What you are asked to do –
All of the records below must be output exactly, with no pictures carried over.

########################################

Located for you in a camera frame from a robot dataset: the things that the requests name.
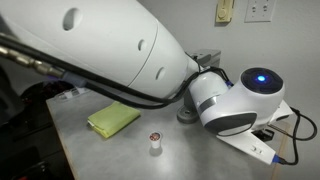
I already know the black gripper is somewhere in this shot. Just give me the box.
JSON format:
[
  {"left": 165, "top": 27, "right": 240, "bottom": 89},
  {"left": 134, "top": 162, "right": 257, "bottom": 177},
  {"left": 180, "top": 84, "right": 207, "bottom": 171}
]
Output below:
[{"left": 252, "top": 129, "right": 274, "bottom": 141}]

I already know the white coffee pod cup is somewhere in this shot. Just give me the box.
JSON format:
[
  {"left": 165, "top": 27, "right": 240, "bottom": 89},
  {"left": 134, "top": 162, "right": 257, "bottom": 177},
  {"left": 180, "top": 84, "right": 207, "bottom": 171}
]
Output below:
[{"left": 149, "top": 131, "right": 162, "bottom": 149}]

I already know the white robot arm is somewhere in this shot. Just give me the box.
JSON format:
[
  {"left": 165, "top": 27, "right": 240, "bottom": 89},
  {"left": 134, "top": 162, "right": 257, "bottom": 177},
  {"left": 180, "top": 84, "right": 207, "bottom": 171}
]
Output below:
[{"left": 0, "top": 0, "right": 286, "bottom": 142}]

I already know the grey pod coffee maker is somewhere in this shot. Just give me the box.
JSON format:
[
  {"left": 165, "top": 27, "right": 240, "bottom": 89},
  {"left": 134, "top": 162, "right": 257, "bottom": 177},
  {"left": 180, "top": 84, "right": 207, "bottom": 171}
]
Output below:
[{"left": 177, "top": 49, "right": 221, "bottom": 124}]

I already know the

########################################

Exercise result –
Located for you in a camera frame from a robot dataset: the things that the requests name.
I already know the black gripper is somewhere in this shot. Just give me the box.
JSON format:
[
  {"left": 165, "top": 27, "right": 240, "bottom": 89},
  {"left": 134, "top": 162, "right": 257, "bottom": 177},
  {"left": 180, "top": 84, "right": 207, "bottom": 171}
]
Output below:
[{"left": 252, "top": 129, "right": 274, "bottom": 141}]

I already know the white coffee pod cup is somewhere in this shot. Just give me the box.
JSON format:
[
  {"left": 165, "top": 27, "right": 240, "bottom": 89},
  {"left": 134, "top": 162, "right": 257, "bottom": 177},
  {"left": 180, "top": 84, "right": 207, "bottom": 171}
]
Output below:
[{"left": 149, "top": 131, "right": 162, "bottom": 149}]

I already know the white robot arm is somewhere in this shot. Just give me the box.
JSON format:
[
  {"left": 165, "top": 27, "right": 240, "bottom": 89},
  {"left": 134, "top": 162, "right": 257, "bottom": 177},
  {"left": 180, "top": 84, "right": 207, "bottom": 171}
]
Output below:
[{"left": 0, "top": 0, "right": 286, "bottom": 142}]

I already know the grey pod coffee maker is somewhere in this shot. Just give me the box.
JSON format:
[
  {"left": 165, "top": 27, "right": 240, "bottom": 89},
  {"left": 134, "top": 162, "right": 257, "bottom": 177},
  {"left": 180, "top": 84, "right": 207, "bottom": 171}
]
Output below:
[{"left": 177, "top": 49, "right": 221, "bottom": 124}]

I already know the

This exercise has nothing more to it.